Welcome to the Scrapinghub feedback & support site! We discuss all things related to Scrapy Cloud, Portia and Crawlera. You can participate by reading posts, asking questions, providing feedback, helping others, and voting the best questions & answers. Scrapinghub employees regularly pop in to answer questions, share tips, and post announcements.
0
CSPlusC 3 hours ago in Scrapy Cloud 0

My local project used ITEM_PIPELINES to pass all items to custom XLSX in the format desired (using openpyxl to specify the format). After deploying it to the cloud I was able to also deploy the egg for openpyxl so that the project ran, and it does complete successfully. However, I can't find where to download the created XLSX file.

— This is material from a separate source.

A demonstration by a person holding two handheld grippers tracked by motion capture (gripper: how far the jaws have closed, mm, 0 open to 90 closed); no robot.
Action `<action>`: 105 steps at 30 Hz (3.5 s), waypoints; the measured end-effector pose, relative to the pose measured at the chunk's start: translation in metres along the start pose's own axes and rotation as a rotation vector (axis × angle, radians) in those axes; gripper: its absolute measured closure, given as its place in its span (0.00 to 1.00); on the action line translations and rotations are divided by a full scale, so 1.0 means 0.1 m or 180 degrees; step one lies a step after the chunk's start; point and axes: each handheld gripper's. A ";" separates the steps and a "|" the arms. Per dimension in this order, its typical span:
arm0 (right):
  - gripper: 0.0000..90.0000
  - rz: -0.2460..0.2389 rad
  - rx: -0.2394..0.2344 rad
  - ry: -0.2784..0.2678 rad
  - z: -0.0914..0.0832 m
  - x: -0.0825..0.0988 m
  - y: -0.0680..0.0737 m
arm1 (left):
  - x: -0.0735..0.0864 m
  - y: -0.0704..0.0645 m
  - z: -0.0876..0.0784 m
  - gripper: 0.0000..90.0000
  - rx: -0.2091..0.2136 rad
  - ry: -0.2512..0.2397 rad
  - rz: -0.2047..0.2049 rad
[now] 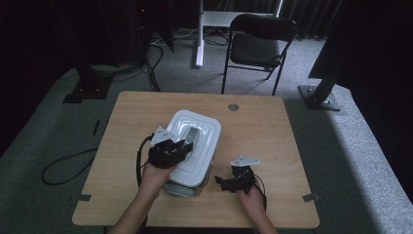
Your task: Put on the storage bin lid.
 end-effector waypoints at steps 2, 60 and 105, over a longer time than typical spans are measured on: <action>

Sorry if I'm missing something obvious--after combing through the dashboard for a way to download it I also searched through the knowledge base and the forums here and couldn't find an explanation. Thanks in advance!

0
Roney Hossain 4 days ago in Portia 0

I am just new to crapinghib . I have just started testing portia 2 ( beta ) . In starting page I want to add more URLS . In beta version I had to add url one by one which is not convenient for 100s of urls as starting page . ( Note : I dont want crawl all links Just those starting pages ).

It seems in current stable version of portia I can paste Bulk Links as starting pages which is missing in portia2 beta version . Can you please give us an option to paste bult URLS

Thankyou

0
Lightyagami 1 week ago in Crawlera 0

Hi,

I was using crawlera to scrape linkedin page but I keep getting 500 error like the following:


< HTTP/1.1 503 Service Unavailable

< Connection: close
< Content-Length: 17
< Content-Type: text/plain
< Date: Mon, 22 Aug 2016 07:13:01 GMT
* HTTP/1.1 proxy connection set close!
< Proxy-Connection: close
< Retry-After: 1
< X-Crawlera-Error: slavebanned
< X-Crawlera-Version: 1.11.9-4-g8eb8d9f
<
* Closing connection 0
Website crawl ban

Does crawlera not support linkedin anymore?

0
Answered
6jh7ln 2 weeks ago in Portia • updated by Tomas Rinke 2 weeks ago 1

Here's an example: I'm trying to scrape data about the courses on this university site. How do I make portia follow the links from the starting page to a page with course data, but not follow any more links? After it gets the course page, I want it to go back to the starting page and try the next link. In the example site above, I would want it to click "Aerospace Studies" and scrape that page, but then go back to the start page and click "African American Studies".

Answer
Tomas Rinke 2 weeks ago

Hi, first of all you could configure your link crawling with URL pattern set regular expression that matches the courses like this: /course/ and toggle the link highlighting in order to see the links that's following(green) and the ones that are not (red)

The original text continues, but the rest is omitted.